Self-Employed Woes
The Small Business/Self-employed Division of the IRS employs the most staff.
An audit notice will require information regarding:
- If you have workers who have been classified as independent contractors when they are actually employees
- Payroll tax deposits are paid properly
- If you declared all cash transactions
- If you have large claims for business entertainment expenses
- If you have reported car expenses for travel expenses that weren't business-related
- If your lifestyle takes more than the sum of self-employment income you declared
- If you write off living expenses as business or home office expenses
- Declared all the business' sales and receipts
When and if an audit happens, you'll have the needed documentation the IRS requests.
You can lower your risk of an audit through these tips:
- Avoid math mistakes.
The IRS may want to investigate you if you have multiple math mistakes on your tax return. - Do not fail to sign your tax return because the IRS will think you have forgotten other things.
- Donations shouldn't be overestimated.
Use the market value for any donations and if you have donated a big value item, obtain a letter from an appraiser for your files. - Don't underreport your income because the IRS can examine your accounts.
- Cash transactions must not be hidden.
Cash transactions above $10,000 should be reported on IRS Form 8300 within the fifteenth day after the date of the transaction. - Don't overestimate home office deductions.
If the room your home office is in is utilized solely for that purpose, you can deduct the expense.
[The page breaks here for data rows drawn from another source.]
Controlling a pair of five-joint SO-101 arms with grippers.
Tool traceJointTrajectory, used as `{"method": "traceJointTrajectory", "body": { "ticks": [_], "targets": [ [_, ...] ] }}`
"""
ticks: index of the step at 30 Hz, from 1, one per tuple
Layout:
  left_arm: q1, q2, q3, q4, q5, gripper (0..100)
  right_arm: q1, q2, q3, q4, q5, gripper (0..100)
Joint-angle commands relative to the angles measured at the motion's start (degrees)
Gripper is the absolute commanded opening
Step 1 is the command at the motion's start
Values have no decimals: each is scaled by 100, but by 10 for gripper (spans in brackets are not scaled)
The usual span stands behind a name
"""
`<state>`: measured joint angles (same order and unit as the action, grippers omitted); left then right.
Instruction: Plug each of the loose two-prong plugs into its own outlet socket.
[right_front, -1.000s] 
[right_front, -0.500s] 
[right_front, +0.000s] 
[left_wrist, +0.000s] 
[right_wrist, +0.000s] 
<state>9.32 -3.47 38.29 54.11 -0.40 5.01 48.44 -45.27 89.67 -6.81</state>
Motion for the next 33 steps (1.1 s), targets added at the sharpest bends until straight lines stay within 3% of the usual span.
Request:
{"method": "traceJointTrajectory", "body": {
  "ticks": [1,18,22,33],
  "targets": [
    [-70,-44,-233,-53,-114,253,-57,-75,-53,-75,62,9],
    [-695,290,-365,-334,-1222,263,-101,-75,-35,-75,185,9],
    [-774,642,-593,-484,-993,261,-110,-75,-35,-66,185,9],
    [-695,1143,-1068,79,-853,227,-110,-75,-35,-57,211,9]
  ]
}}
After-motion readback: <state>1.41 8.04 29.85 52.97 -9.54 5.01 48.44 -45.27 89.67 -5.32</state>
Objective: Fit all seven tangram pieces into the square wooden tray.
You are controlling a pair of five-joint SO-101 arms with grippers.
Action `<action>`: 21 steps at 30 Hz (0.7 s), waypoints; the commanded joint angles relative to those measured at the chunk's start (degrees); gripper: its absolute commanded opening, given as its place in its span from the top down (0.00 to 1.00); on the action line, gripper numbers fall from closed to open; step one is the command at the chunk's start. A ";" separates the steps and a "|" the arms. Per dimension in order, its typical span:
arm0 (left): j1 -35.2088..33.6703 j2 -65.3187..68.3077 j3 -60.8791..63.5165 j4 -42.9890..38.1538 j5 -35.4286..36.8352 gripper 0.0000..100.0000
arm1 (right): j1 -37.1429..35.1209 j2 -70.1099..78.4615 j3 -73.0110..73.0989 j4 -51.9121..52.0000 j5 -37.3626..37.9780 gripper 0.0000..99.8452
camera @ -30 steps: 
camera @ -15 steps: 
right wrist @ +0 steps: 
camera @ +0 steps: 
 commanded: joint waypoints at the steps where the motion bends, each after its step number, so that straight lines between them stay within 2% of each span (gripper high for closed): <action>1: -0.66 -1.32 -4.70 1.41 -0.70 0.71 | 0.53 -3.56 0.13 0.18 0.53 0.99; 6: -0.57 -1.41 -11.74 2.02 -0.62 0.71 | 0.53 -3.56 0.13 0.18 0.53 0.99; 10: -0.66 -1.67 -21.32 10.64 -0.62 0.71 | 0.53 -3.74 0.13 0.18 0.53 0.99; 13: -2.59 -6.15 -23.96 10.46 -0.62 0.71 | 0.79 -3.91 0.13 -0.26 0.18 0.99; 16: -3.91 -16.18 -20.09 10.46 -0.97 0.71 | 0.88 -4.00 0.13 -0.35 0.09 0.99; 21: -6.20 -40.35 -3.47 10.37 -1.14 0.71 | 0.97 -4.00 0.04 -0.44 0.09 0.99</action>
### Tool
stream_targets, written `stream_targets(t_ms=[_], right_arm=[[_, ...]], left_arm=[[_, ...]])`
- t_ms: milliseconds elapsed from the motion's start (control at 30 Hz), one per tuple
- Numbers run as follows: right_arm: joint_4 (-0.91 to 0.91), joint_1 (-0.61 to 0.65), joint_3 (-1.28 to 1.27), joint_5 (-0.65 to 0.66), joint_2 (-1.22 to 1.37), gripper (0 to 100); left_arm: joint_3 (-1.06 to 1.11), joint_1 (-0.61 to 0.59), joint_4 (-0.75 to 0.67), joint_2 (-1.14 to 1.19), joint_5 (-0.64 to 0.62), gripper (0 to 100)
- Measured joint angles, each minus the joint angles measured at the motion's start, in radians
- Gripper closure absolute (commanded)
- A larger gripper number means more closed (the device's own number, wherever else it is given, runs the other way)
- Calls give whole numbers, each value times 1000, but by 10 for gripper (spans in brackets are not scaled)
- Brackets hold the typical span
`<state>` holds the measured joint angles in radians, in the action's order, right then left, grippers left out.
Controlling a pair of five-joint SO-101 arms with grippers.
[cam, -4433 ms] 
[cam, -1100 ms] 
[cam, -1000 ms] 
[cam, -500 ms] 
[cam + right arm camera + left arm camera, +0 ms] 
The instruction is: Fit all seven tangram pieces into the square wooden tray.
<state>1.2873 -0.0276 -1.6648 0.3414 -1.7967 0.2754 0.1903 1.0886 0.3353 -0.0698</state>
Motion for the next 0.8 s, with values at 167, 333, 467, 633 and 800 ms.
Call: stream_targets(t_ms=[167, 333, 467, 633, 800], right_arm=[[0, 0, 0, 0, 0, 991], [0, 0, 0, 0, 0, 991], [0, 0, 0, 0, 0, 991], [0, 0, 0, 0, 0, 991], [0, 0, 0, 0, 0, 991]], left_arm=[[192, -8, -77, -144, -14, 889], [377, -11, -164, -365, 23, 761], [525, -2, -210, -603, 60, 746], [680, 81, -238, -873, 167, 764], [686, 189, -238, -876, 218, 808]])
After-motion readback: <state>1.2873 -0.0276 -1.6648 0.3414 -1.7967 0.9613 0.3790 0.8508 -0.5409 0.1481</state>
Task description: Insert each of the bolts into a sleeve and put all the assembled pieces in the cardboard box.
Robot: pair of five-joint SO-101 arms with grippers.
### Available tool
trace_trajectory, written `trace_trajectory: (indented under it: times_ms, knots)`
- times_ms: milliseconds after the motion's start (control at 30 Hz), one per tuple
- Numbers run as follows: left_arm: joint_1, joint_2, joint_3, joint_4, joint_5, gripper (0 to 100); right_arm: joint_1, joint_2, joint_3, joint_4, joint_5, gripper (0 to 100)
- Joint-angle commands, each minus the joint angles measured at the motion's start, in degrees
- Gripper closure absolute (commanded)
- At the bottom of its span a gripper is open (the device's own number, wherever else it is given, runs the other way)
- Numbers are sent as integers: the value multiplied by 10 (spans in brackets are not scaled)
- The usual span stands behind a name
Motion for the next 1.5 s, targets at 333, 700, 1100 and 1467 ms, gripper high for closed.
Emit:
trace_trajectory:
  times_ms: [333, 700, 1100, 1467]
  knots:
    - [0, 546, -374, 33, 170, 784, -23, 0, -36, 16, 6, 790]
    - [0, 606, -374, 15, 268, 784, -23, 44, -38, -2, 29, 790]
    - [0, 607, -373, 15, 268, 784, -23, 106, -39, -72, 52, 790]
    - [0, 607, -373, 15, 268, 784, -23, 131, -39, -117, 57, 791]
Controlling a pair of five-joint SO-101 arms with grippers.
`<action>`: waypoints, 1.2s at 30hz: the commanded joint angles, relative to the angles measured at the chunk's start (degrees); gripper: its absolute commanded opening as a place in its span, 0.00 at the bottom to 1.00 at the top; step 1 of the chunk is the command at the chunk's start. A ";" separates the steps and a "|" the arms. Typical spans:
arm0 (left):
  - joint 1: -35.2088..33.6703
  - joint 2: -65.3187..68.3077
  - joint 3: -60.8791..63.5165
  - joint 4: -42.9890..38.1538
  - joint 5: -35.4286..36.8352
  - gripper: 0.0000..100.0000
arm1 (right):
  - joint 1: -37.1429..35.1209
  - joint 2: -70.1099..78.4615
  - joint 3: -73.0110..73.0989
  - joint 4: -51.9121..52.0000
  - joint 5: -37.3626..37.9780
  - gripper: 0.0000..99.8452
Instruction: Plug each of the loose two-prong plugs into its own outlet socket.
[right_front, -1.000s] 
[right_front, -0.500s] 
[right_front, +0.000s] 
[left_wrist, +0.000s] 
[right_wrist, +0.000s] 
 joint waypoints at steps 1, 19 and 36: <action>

Keep good records on the fraction of the utilities and insurance required to keep that room functioning as a home office. - Payroll tax payments must not be failed.
The IRS considers this as unlawfully borrowing funds from the Government if these taxes are not settled. - Live within your means.
- increase in income
- a partnership
- change in lifestyle
- tax shelter investments, or a trust
- hiring relatives
- employing employees vs.
hiring independent contractors
The IRS may audit you for three years after you file a return, so keep your records for at least three years.